_Problem details_
In the material below, find the line with "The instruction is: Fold" and the line with "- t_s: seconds", then output those two lines and every line between them, exactly.

_Data supplied_

-*-

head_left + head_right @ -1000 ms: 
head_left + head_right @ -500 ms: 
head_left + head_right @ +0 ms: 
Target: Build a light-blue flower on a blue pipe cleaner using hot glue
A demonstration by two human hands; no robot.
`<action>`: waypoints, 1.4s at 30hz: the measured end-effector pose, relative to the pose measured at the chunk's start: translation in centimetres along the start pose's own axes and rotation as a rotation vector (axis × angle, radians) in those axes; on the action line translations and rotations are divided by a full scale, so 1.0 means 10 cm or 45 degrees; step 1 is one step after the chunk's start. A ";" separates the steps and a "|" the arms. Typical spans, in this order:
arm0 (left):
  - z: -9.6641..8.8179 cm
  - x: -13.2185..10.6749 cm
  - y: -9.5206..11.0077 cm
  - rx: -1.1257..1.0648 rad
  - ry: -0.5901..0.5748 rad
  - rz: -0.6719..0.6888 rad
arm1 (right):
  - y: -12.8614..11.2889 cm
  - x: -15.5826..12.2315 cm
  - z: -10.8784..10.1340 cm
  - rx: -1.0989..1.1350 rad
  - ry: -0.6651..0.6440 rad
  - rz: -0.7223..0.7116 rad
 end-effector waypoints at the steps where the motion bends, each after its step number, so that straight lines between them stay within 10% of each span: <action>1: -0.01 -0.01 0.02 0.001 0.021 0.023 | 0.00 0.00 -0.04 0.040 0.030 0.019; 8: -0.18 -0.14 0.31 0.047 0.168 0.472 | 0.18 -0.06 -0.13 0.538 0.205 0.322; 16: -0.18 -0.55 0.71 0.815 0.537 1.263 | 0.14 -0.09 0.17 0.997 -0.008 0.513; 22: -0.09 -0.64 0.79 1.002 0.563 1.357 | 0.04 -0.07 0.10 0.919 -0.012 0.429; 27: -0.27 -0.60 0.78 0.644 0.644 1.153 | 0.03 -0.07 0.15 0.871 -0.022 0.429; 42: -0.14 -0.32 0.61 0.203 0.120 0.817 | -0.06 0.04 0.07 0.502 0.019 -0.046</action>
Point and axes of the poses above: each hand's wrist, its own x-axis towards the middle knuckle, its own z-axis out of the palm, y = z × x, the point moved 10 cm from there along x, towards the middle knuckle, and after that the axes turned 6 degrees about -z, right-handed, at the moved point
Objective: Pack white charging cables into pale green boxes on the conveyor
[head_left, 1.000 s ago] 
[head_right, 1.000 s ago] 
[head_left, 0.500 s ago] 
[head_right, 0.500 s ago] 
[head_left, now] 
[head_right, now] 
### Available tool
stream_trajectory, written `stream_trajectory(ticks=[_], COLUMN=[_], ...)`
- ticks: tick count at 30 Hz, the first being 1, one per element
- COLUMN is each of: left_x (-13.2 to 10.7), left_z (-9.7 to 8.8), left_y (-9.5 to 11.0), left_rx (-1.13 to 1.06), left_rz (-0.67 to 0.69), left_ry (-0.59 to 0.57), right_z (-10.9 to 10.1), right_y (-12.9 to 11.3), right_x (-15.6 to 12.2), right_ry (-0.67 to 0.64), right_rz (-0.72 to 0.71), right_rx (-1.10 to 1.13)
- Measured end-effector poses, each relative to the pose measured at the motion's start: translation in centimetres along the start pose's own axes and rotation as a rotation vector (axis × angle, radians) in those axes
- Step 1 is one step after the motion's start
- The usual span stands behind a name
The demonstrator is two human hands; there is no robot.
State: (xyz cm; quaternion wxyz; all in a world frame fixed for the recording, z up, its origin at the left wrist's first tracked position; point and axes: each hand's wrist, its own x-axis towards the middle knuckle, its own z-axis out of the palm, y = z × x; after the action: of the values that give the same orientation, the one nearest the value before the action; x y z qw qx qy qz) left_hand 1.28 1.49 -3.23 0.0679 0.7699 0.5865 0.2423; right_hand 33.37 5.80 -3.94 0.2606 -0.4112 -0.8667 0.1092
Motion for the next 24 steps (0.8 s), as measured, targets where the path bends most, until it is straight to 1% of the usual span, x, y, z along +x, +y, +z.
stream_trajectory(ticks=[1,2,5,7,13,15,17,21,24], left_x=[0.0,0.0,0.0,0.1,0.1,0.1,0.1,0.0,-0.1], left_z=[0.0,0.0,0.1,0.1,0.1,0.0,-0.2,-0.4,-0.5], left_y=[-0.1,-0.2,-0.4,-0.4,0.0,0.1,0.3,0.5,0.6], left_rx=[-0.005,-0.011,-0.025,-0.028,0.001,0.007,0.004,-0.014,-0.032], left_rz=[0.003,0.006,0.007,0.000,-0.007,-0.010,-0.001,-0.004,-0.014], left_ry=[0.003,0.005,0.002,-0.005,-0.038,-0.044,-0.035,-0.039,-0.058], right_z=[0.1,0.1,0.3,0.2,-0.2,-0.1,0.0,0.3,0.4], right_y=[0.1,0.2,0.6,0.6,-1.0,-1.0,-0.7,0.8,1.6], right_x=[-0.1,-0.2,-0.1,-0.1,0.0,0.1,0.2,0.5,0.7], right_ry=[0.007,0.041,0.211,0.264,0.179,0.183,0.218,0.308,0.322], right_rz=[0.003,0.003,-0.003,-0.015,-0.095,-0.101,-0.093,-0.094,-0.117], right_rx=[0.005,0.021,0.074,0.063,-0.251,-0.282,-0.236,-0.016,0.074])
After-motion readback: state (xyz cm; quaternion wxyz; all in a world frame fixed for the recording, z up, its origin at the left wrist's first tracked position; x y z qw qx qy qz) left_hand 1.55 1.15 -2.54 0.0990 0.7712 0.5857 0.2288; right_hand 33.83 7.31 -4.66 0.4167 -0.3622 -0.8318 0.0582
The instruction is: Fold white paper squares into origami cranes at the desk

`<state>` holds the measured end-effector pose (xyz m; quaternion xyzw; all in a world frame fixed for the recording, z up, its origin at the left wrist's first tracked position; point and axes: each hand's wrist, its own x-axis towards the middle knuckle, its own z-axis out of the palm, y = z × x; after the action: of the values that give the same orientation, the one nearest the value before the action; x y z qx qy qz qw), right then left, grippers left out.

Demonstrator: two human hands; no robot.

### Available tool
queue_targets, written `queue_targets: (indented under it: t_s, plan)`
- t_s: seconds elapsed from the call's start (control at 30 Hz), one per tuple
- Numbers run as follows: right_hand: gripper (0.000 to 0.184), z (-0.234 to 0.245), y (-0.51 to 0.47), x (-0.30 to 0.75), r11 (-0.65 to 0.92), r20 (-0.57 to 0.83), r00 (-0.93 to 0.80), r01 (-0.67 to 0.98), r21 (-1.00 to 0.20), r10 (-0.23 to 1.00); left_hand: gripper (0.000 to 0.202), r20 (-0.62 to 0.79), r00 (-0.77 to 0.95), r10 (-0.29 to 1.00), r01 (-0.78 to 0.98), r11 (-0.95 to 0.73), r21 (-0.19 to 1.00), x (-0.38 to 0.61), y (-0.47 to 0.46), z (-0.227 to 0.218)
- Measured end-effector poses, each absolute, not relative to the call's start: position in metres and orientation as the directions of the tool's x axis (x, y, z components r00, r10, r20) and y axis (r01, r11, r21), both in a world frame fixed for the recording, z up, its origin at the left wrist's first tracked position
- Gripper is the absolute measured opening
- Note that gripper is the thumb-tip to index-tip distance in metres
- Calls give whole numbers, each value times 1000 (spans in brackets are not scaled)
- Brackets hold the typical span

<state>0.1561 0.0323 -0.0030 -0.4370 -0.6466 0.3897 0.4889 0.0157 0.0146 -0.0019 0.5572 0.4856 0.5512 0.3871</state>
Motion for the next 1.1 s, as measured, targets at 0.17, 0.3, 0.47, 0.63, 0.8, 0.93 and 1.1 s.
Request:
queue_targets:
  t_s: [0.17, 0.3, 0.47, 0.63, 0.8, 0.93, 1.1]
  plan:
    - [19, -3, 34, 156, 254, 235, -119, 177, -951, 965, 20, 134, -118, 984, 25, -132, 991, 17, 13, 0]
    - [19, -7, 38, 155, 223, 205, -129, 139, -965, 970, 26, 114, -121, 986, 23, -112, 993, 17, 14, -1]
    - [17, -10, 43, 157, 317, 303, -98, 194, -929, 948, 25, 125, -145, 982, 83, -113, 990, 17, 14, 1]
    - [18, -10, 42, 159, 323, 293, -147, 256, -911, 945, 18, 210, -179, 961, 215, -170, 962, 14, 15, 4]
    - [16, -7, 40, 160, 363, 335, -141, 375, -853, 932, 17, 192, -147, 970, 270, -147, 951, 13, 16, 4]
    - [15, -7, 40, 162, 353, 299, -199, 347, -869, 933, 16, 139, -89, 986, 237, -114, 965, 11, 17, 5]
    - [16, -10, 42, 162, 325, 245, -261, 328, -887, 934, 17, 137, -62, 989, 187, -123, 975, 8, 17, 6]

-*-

_Answer section_
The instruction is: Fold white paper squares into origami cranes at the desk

`<state>` holds the measured end-effector pose (xyz m; quaternion xyzw; all in a world frame fixed for the recording, z up, its origin at the left wrist's first tracked position; point and axes: each hand's wrist, its own x-axis towards the middle knuckle, its own z-axis out of the palm, y = z × x; after the action: of the values that give the same orientation, the one nearest the value before the action; x y z qx qy qz qw), right then left, grippers left out.

Demonstrator: two human hands; no robot.

### Available tool
queue_targets, written `queue_targets: (indented under it: t_s, plan)`
- t_s: seconds elapsed from the call's start (control at 30 Hz), one per tuple

Nothing further is needed to complete this exercise.